My own purchases were far more modest: three farthings (one each from Victoria, Edward VII, and George V), an ounce of silver cast in the shape of a silver-dollar-sized Buffalo Nickel (rightly one of the most popular US coins), and two coins from Kurdistan. Yes, Kurdistan, both dated 2006. I was not aware Kurdistan was a country, let alone minting its own money -- do the Iraqis, Turks, and Iranians know about this? But putting that aside, I got them because they were so striking in appearance. The twenty-five hundred dinar piece is an unusual example of bimetallism, having a small circular yellow-brass center surrounded by a large square copper frame (rather than the usual copper/nickel pairing). One side shows an oil refinery, while both it and the smaller (round, brass) fifty dinar piece, which shows a grey heron on one side, have on the other side what at first I took to be pyramids but turn out to be mountains, with a rayed sun above them.
In addition, I made several non-coin purchases. These ranged from a book on Celtic coinage (which I figured wd be a gd way to educate myself on the Celtic kingdoms as they were just before they were overrun by the Romans), a Roman key (only about an inch long), and two Billy-&-Charleys (mid-Victorian fakes of medieval artifacts). I wasn't familiar with the story behind Billy & Charley but was much taken with the two art pieces, beautiful bronze medallions, one of which shows a saint in his coracle (Brendan, perhaps?), the other a bearded king with a five-horned crown.
Turns out Billy (Wm Smith) and his partner Charley (Charles Eaton) started out as do-it-yourself amateur archeologists who dug up odds and ends to sell to antique stores for the antiquarian trade. They soon ran out of genuine artifacts and so started producing their own, which they succeeded in selling for years. Like so many famous forgeries, some people cried foul almost at once, while others defended their authenticity for years (largely, it seems, out of disbelief that two illiterate Londoners cd produce such beautiful work on their own). For a quick precise of the Billy & Charley story, check here (http://www.detecting.org.uk/html/Billy_and_Charley_Shadwell_Forgeries.html). For a longer, more detailed account, try here (http://www.mernick.org.uk//B&C/page1.htm). And to get some idea what their pieces actually look like, check out this site which shows images of all the known items (http://www.mernick.org.uk/B&C/images.htm). If you click on 'Badges' and then the year '1012', mine turn out to be the second and fifth items there, #54br and #76, though they're much more appealing in person than these photos convey.
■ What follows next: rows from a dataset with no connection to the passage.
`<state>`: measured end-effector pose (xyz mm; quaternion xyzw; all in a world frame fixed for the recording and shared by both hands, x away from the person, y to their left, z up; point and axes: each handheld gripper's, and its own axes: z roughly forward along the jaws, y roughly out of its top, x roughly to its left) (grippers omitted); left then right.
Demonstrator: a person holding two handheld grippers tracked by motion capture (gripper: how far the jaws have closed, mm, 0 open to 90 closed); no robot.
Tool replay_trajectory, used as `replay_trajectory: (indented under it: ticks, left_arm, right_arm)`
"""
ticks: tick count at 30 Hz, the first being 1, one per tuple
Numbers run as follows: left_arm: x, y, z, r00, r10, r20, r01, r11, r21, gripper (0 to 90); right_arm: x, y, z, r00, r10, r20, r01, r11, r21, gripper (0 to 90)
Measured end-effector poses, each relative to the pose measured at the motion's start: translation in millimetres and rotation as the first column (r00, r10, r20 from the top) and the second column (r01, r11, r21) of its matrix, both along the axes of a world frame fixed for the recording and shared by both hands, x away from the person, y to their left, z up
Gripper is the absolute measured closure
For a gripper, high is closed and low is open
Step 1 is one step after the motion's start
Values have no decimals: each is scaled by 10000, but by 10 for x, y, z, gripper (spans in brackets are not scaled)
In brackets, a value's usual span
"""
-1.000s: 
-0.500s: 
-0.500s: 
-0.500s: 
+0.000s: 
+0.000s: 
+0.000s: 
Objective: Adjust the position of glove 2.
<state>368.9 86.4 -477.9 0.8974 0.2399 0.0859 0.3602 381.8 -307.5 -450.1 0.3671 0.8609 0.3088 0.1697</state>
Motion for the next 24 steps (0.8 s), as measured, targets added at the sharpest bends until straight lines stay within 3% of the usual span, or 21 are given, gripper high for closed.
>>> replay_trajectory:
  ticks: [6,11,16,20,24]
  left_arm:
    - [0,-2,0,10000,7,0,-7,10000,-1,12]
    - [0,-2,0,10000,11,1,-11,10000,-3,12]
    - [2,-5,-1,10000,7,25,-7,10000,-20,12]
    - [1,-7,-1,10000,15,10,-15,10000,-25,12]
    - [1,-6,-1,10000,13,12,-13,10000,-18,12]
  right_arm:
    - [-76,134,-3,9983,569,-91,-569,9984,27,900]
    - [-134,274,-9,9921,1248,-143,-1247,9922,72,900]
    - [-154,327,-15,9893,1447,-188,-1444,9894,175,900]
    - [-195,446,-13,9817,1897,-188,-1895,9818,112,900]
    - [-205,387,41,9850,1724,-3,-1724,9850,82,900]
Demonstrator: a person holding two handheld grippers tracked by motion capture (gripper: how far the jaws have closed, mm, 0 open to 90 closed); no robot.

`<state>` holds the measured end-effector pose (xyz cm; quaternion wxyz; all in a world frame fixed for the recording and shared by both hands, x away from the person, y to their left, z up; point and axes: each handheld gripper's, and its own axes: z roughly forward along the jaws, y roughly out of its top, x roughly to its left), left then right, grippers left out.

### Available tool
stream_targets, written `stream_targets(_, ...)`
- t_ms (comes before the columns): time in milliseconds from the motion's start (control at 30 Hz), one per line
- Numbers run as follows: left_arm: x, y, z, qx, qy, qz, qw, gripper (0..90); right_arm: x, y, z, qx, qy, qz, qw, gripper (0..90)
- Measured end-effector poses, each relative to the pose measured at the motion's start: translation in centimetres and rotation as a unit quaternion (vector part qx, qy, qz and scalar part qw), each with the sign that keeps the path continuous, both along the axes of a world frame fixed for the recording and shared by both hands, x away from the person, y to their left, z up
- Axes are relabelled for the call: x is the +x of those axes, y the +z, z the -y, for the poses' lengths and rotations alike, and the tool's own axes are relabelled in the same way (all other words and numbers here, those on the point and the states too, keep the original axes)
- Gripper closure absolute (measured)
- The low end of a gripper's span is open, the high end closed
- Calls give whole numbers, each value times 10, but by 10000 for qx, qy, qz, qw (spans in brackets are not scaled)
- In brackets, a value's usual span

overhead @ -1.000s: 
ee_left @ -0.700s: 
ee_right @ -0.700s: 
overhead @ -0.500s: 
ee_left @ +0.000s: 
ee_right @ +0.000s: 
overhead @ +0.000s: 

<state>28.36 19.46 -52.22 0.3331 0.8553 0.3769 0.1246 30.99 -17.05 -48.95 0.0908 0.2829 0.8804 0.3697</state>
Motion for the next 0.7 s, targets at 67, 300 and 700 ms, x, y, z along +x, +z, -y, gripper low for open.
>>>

So, a pleasant afternoon poking about, during which I saw a lot of things, learned a lot of things, and brought home a few interesting things. This didn't include a Zachary Taylor dollar (I find I'm too cheap to pay $3.00 for a $1.00 coin that's supposedly in circulation), but I'm hoping to go back tomorrow to see if one coin I passed on is still there. If you're a coin collector, or just want to see the amazing stuff that's out there, their hours tomorrow are 10 am to 4 pm -- but be warned that, as I discovered last year, folks start to pack up their booths at least an hour before closing time.